Freitag, 23. August 2013

Notizen aus der Provinzhauptstadt: Slums in Deutschland? Einerseits…andrereits…und außerdem…


In Mumbai, Rio, Detroit, Manchester, sogar in Paris – aber doch nicht in Dortmund!!! Unter den Leuchttürmen des Strukturwandels! Unser Wohnungsmarkt ist doch entspannt! Also wenn das wahr sein soll, was die ARD am 19.08.13 verbreitete über „Deutschlands neue Slums“, dann ist das höchstens „die halbe Wahrheit“ (RuhrNachrichten Dortmund 21.08.13).

Die andere Wahrheitshälfte ist nämlich: Wir sind alle unschuldig. Unsere Stadtverwaltung? Hält sich an die Vorschriften, kann also nichts machen gegen Matratzenvermieter und den Arbeiterstrich in der Nordstadt. Unsere Kommunalpolitiker?

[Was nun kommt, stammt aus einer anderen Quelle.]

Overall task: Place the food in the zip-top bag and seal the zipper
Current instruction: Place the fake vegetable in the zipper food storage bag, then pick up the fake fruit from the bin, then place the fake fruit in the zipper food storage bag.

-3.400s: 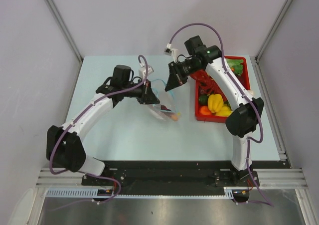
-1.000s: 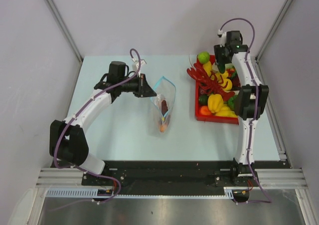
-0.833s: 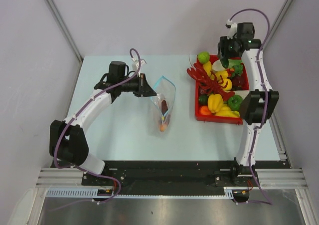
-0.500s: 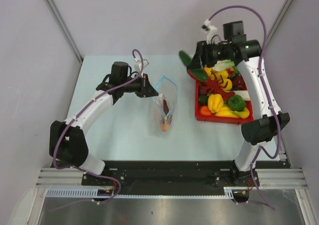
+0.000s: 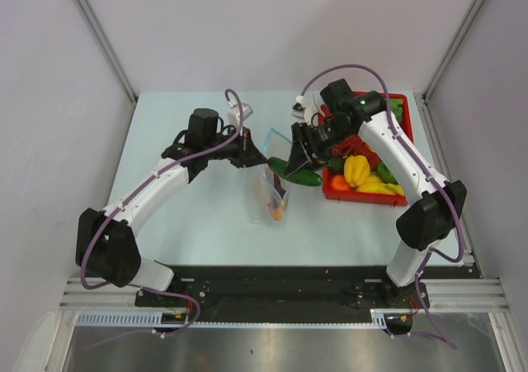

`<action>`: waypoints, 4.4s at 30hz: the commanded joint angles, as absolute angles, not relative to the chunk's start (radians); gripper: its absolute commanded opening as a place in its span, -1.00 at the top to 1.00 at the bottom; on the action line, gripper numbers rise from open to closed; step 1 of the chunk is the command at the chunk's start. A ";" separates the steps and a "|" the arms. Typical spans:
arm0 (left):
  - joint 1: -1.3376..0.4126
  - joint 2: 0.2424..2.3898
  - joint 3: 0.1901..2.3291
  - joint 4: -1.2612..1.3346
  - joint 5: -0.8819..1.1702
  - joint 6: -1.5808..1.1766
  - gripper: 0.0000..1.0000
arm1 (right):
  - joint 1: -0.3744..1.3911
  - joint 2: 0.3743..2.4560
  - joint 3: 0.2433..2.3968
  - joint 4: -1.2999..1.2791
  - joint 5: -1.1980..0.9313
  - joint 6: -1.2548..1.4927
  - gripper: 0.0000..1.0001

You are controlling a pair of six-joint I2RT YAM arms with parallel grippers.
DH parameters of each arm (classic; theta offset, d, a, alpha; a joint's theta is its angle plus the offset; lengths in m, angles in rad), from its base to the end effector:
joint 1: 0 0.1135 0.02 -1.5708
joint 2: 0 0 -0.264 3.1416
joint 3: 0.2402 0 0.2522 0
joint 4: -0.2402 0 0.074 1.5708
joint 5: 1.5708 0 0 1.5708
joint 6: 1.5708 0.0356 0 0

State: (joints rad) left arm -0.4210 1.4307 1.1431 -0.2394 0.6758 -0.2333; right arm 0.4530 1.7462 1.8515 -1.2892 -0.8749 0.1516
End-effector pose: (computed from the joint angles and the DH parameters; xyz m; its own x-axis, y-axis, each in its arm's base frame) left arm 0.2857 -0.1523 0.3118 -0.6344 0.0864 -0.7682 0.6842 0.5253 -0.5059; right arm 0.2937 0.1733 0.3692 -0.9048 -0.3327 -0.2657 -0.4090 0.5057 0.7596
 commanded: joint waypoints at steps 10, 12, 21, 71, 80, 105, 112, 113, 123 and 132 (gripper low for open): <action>-0.436 1.370 1.129 -0.184 0.655 -0.195 1.00 | 0.453 1.856 1.979 -1.276 -0.761 0.305 0.69; -0.436 1.365 1.126 -0.181 0.655 -0.195 1.00 | 0.437 1.861 1.968 -1.278 -0.759 0.310 0.77; -0.436 1.368 1.126 -0.183 0.667 -0.198 1.00 | 0.439 1.914 2.132 -1.272 -0.755 0.285 -0.99; -0.383 1.522 1.272 -0.318 0.661 -0.169 1.00 | 0.089 2.542 2.395 -0.377 -0.139 -0.043 -0.99; -0.382 1.526 1.279 -0.322 0.653 -0.161 1.00 | 0.075 2.528 2.393 -0.382 -0.190 -0.025 -0.32; -0.382 1.502 1.258 -0.218 0.722 -0.241 1.00 | 0.424 1.608 1.726 -0.603 -0.543 -0.224 0.86; -0.382 1.480 1.224 -0.189 0.729 -0.255 1.00 | 0.544 1.627 1.641 -0.611 -0.457 -0.219 0.83; -0.382 1.476 1.220 -0.187 0.729 -0.255 1.00 | 0.552 1.637 1.640 -0.611 -0.446 -0.221 0.81; -0.382 1.456 1.206 -0.195 0.721 -0.244 1.00 | 0.549 1.698 1.756 -0.655 -0.442 -0.166 -1.00; -0.382 1.468 1.206 -0.190 0.738 -0.245 1.00 | 0.280 1.696 1.828 -0.701 -0.449 -0.110 -1.00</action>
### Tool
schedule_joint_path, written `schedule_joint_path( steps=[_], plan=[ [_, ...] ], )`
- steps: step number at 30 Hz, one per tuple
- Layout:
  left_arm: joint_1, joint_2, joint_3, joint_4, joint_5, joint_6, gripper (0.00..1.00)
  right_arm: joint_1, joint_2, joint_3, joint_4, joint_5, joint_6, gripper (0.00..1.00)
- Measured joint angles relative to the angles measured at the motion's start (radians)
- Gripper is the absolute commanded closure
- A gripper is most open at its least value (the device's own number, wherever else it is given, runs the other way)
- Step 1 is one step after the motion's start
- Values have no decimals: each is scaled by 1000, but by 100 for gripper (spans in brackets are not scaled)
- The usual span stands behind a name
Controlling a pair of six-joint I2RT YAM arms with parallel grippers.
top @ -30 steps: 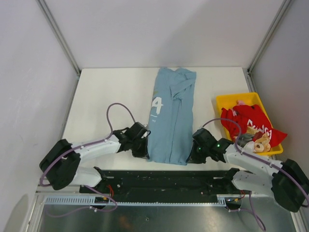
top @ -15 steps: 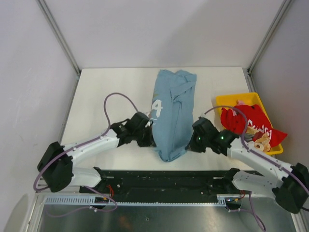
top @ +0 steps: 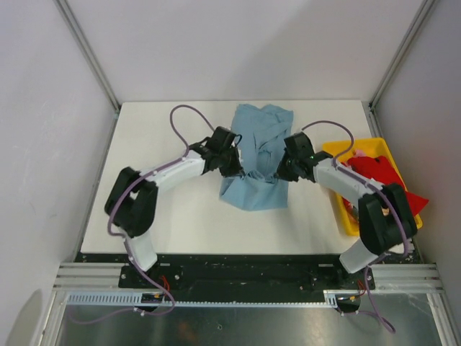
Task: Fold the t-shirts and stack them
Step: Fold the folded rectangular tshirt in 1/3 of the way
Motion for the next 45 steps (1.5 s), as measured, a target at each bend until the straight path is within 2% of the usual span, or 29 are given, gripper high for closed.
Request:
schedule_joint_path(
  steps=[6,12,28,45],
  plan=[
    [55,172,135,10,1,2,100,-80,196,108,77,-1,-22,100],
    [110,268,235,11,18,17,100,-137,302,198,93,-10,-25,100],
    [196,373,374,20,61,71,100,-211,406,344,91,-43,-29,100],
    [245,412,389,18,84,89,100,-233,449,404,51,-49,-47,100]
  ],
)
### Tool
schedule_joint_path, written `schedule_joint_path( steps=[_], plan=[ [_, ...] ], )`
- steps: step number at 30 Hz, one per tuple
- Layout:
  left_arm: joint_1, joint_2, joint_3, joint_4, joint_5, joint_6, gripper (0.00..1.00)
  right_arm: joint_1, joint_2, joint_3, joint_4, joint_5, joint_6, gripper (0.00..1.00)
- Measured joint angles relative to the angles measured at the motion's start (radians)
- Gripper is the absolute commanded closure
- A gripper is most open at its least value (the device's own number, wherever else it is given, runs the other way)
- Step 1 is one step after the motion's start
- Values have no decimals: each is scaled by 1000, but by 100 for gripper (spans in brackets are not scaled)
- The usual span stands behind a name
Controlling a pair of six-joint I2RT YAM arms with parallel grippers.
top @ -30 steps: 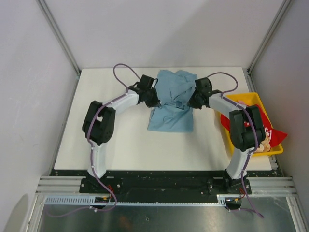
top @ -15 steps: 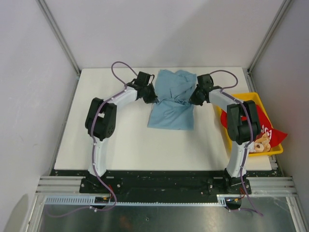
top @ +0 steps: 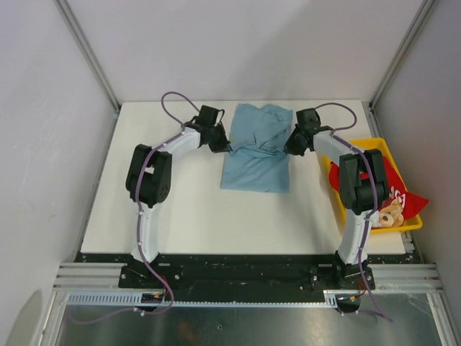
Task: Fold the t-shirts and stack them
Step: Fold the folded rectangular tshirt in 1/3 of the way
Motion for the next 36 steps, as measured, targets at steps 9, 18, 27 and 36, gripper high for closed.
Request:
schedule_joint_path(
  steps=[9,18,27,36],
  plan=[
    [15,18,40,0,38,11,67,-6,0,2,-5,0,-5,76],
    [30,44,79,6,82,78,48,-5,-4,31,-31,26,-60,61],
    [41,-23,33,9,78,122,99,101,-42,55,-55,73,-134,85],
    [11,60,94,11,138,134,100,131,137,206,-47,43,-157,90]
  ],
)
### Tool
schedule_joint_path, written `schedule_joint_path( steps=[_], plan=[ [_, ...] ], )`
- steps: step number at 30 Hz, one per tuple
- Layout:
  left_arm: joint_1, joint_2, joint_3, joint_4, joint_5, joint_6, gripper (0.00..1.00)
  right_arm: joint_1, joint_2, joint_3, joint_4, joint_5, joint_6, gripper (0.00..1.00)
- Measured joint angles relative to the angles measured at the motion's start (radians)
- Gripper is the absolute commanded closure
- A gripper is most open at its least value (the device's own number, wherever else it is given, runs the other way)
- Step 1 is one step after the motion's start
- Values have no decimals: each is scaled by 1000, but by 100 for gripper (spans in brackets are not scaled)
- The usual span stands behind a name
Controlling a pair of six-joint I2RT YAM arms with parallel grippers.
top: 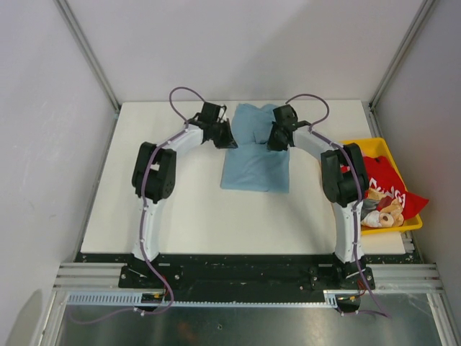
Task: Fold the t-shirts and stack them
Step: Fold the folded rectangular tshirt in 1/3 of the way
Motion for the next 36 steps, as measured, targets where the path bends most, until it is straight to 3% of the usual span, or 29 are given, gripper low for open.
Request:
schedule_joint_path(
  steps=[9,15,36],
  plan=[
    [11,164,133,-4,2,16,99,-54,103,87,-10,-18,1,86],
    [24,183,163,1,-10,3,99,-80,103,95,-15,-17,-2,80],
    [26,185,164,2,-12,-18,99,-165,45,6,-4,-14,-8,78]
  ],
)
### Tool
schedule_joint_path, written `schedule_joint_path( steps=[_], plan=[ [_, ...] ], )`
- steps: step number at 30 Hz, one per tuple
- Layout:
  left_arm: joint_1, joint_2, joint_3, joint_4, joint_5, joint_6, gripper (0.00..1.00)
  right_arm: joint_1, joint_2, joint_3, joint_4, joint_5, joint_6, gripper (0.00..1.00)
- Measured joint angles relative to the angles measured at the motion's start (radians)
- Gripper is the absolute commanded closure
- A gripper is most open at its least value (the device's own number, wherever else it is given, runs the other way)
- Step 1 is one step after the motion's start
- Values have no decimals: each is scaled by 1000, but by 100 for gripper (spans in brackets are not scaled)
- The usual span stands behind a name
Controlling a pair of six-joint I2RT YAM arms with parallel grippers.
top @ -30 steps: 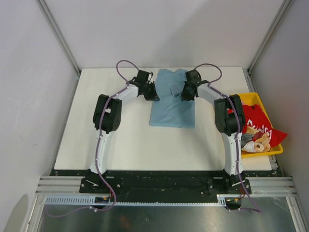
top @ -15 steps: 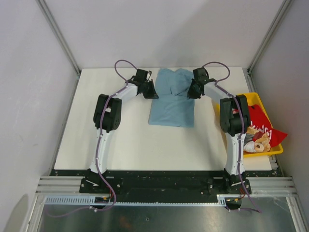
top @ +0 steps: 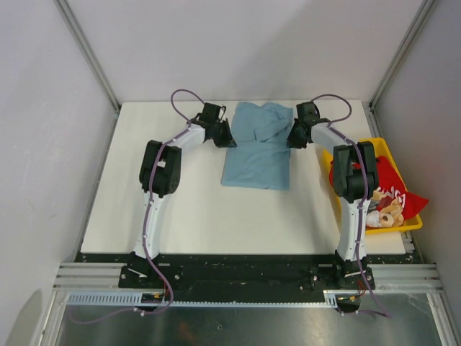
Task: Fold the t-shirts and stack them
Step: Fold the folded rectangular tshirt in 1/3 of the way
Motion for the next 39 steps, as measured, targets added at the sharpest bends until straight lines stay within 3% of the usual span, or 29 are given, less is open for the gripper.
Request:
schedule_joint_path(
  steps=[7,17,26,34,39],
  plan=[
    [0,0,0,0,0,0,99,0,-8,38,-33,16,-15,72],
    [1,0,0,0,1,0,98,35,-138,-67,-19,11,-11,86],
    [5,0,0,2,1,-5,99,48,-79,-112,1,-66,15,90],
    [13,0,0,2,1,-6,98,-2,-79,-188,55,-114,69,88],
    [14,0,0,2,1,-6,98,-10,-90,-202,62,-119,77,78]
  ],
)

Tun was sie können, haben ein „Netzwerk Armutszuwanderung“ gebildet, 17 „Ekelhäuser“ aufgekauft (von 93), mehr gibt der Stadthaushalt leider nicht her. Die EU? Kannte zwar schon vor der Aufnahme von Bulgarien und Rumänien die bittere Armut und Unterdrückung der Roma dort, kann aber nichts dagegen tun, weil Berlin die Mittel für Soziales blockiert. Die Bundesregierung? Muss sparen für das nächste Spendenpaket an notleidende Banken, das sie 2014 auflegt. Die Matratzenvermieter und Schlepperbanden? Agieren in einer Grauzone zwischen Wucher und Körperverletzung, aber solange sie ihre Gewinne ordentlich versteuern, dürfen sie liefern, was der Markt verlangt: billigste Arbeitskräfte. Dann also Unternehmen wie die Fleischfabrik Tönies, die solche Sklavenarbeitsplätze anbieten? Der Wettbewerb zwingt sie, jeden Gewinnvorsprung zu nutzen. Und die Roma selbst, kann man ihnen vorwerfen, dass sie aus Not und Diskriminierung in ihrer Heimat fliehen?

Die ganze Wahrheit ist also: Slums gehören zum kapitalistischen System, solange es besteht und umso mehr, je schlechter es funktioniert. Nun funktioniert es auch in Deutschland immer schlechter.

Die Wahrheit könnte natürlich auch ganz anders aussehen: Ohne Elendsquartiere in der Nordstadt, aber mit 10 € Mindestlohn in Fleischfabriken. Ohne Werkverträge usw. aber mit breitem, tarifgebundenem öffentlichem Beschäftigungssektor. Ohne Bankenhilfspakete, aber mit Reichensteuern zur Armutsbekämpfung in Dortmund und in Plovdiv. Am 22.September könnte unser Land dieser anderen Wahrheit ein Stück näher kommen. Zu schön um wahr zu sein.